Exercise objective:
Search the records for "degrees" and copy each line that holds it.

Task material START

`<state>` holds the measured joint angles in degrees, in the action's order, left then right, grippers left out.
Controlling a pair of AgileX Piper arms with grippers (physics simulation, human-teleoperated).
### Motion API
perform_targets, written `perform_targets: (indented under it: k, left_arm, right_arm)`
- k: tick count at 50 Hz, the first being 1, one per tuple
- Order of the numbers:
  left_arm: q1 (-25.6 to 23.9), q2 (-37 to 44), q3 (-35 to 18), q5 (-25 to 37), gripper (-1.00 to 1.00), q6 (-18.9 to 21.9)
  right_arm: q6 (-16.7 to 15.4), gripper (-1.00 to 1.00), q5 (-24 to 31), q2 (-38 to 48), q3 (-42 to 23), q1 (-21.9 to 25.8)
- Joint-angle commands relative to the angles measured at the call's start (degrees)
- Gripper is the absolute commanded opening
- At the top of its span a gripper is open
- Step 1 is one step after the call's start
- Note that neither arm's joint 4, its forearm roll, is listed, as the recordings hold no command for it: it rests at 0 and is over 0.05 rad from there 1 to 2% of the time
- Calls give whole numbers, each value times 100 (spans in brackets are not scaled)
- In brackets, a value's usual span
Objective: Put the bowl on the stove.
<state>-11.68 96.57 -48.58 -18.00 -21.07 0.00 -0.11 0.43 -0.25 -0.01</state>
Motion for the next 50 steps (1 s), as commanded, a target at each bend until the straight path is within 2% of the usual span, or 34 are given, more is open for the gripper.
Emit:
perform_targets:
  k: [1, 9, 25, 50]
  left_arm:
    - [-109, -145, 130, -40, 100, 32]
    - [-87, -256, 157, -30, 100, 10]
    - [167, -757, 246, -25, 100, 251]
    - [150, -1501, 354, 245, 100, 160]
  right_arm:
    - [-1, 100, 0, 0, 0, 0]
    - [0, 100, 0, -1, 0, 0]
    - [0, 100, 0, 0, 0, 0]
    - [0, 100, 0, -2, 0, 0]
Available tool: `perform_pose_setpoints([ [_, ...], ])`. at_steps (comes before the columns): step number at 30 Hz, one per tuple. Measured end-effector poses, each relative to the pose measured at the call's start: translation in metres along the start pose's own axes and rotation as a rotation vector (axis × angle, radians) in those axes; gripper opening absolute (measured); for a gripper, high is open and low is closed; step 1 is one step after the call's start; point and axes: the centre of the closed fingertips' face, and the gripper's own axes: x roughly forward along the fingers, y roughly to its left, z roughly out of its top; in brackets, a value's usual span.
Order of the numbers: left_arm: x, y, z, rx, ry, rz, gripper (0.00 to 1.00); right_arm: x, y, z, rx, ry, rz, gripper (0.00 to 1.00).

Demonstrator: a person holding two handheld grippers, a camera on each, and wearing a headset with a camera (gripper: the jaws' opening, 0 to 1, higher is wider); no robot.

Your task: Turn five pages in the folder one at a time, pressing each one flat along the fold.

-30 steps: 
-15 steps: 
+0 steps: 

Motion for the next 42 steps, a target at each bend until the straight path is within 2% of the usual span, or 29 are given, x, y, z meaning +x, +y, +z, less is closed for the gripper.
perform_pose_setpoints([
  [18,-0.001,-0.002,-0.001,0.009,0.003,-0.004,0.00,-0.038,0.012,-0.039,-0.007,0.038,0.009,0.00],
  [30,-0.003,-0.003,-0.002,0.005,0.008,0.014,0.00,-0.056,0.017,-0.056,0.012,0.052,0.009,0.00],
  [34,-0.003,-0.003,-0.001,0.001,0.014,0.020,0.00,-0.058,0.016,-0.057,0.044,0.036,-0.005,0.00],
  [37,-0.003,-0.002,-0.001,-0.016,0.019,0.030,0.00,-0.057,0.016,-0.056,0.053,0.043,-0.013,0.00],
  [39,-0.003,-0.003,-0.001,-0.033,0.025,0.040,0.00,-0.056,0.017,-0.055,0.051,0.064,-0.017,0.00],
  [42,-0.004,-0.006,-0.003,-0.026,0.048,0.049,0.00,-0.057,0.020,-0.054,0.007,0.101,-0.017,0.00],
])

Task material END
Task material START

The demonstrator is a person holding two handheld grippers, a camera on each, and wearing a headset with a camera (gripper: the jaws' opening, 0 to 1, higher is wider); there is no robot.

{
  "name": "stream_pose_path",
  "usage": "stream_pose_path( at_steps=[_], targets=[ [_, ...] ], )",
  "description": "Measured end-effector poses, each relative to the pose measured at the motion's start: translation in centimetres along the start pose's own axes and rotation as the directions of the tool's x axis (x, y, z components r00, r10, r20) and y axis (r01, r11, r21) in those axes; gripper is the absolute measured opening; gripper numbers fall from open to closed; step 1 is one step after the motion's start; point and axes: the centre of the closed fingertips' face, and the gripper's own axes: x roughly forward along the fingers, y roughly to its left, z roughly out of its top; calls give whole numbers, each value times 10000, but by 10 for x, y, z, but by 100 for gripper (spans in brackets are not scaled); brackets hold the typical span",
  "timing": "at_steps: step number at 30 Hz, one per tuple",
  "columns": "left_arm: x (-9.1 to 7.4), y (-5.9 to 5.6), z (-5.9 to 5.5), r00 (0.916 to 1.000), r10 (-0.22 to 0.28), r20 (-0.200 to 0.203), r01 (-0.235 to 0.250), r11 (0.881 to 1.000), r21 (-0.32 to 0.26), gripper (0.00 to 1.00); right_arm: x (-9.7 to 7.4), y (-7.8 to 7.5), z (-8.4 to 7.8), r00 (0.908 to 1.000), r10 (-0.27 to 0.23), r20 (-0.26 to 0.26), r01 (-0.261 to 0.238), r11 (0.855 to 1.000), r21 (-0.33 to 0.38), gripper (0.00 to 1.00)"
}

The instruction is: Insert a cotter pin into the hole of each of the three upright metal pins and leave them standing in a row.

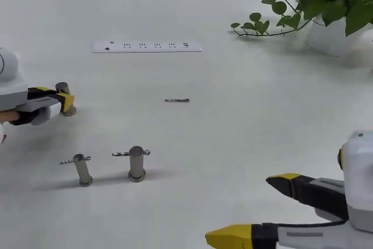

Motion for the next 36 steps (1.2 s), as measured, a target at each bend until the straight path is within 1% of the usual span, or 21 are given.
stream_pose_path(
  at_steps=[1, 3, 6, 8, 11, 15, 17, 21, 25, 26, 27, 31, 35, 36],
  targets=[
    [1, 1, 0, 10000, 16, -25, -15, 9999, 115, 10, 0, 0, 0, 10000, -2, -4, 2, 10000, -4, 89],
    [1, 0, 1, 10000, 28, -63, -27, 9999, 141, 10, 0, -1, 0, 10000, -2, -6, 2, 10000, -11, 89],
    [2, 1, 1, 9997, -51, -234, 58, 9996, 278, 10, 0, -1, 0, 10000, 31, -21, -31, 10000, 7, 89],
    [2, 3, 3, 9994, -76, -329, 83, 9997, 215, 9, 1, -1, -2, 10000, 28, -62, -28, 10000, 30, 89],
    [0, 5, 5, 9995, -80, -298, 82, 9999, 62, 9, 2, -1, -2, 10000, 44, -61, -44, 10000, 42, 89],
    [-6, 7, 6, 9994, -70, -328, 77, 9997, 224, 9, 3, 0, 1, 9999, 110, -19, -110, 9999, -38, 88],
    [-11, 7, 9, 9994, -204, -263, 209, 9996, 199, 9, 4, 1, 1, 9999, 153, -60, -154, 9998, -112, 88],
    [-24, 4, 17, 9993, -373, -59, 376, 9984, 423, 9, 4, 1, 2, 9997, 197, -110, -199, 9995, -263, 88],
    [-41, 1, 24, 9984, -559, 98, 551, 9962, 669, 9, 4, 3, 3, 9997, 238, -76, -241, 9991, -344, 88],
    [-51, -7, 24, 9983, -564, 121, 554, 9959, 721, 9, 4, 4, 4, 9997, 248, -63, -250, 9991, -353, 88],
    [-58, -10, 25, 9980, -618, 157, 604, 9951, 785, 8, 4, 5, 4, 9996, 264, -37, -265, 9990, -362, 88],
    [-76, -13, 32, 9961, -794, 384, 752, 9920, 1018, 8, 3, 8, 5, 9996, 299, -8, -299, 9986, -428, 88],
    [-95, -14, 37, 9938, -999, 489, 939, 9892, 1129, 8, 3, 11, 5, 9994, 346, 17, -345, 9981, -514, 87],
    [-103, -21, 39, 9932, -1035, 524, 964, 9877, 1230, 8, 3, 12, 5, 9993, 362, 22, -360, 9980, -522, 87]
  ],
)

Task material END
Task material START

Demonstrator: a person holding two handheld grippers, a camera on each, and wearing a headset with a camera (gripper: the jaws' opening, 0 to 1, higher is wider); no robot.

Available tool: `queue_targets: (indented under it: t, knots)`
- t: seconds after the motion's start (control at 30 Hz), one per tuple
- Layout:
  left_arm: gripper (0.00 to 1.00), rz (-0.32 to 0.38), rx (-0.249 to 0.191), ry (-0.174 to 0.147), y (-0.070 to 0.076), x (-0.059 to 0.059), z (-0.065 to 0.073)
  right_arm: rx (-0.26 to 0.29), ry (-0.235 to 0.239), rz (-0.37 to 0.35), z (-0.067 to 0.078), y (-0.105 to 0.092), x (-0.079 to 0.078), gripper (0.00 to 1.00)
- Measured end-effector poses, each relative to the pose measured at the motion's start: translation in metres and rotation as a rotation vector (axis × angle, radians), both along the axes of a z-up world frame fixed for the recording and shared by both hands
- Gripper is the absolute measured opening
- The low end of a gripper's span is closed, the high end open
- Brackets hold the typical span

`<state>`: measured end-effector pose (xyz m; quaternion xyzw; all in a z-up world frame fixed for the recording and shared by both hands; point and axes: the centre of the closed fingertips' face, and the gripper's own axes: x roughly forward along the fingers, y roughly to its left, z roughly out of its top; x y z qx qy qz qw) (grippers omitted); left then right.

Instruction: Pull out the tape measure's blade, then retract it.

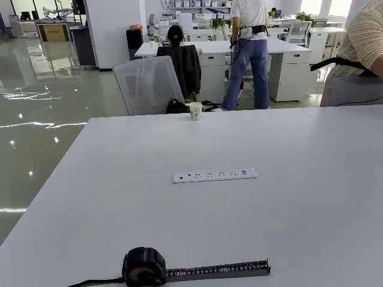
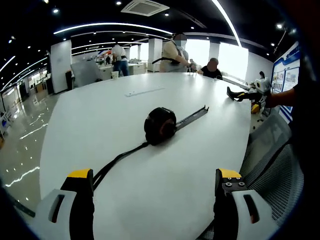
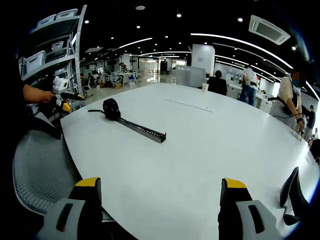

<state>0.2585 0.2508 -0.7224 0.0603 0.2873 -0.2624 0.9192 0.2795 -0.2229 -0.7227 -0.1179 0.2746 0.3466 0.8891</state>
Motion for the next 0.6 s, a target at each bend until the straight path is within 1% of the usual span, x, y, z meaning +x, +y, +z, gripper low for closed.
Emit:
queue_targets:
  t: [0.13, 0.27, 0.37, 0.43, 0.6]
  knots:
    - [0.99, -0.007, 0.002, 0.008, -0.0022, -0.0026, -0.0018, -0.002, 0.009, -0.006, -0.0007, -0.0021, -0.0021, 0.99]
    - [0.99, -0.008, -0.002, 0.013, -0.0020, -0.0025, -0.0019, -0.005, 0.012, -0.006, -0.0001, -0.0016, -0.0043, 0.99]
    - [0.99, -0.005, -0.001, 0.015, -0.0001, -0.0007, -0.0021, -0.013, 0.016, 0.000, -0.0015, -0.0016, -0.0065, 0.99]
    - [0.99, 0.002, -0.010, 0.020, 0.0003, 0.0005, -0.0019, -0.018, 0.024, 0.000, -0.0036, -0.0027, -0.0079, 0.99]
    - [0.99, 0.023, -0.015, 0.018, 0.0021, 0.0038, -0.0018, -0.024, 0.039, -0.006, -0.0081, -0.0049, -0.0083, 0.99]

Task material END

Answer space:
`<state>` holds the measured joint angles in degrees, in the action's order, left then right, grippers left out.
- Joint-angle commands relative to the angles measured at the call's start (degrees)

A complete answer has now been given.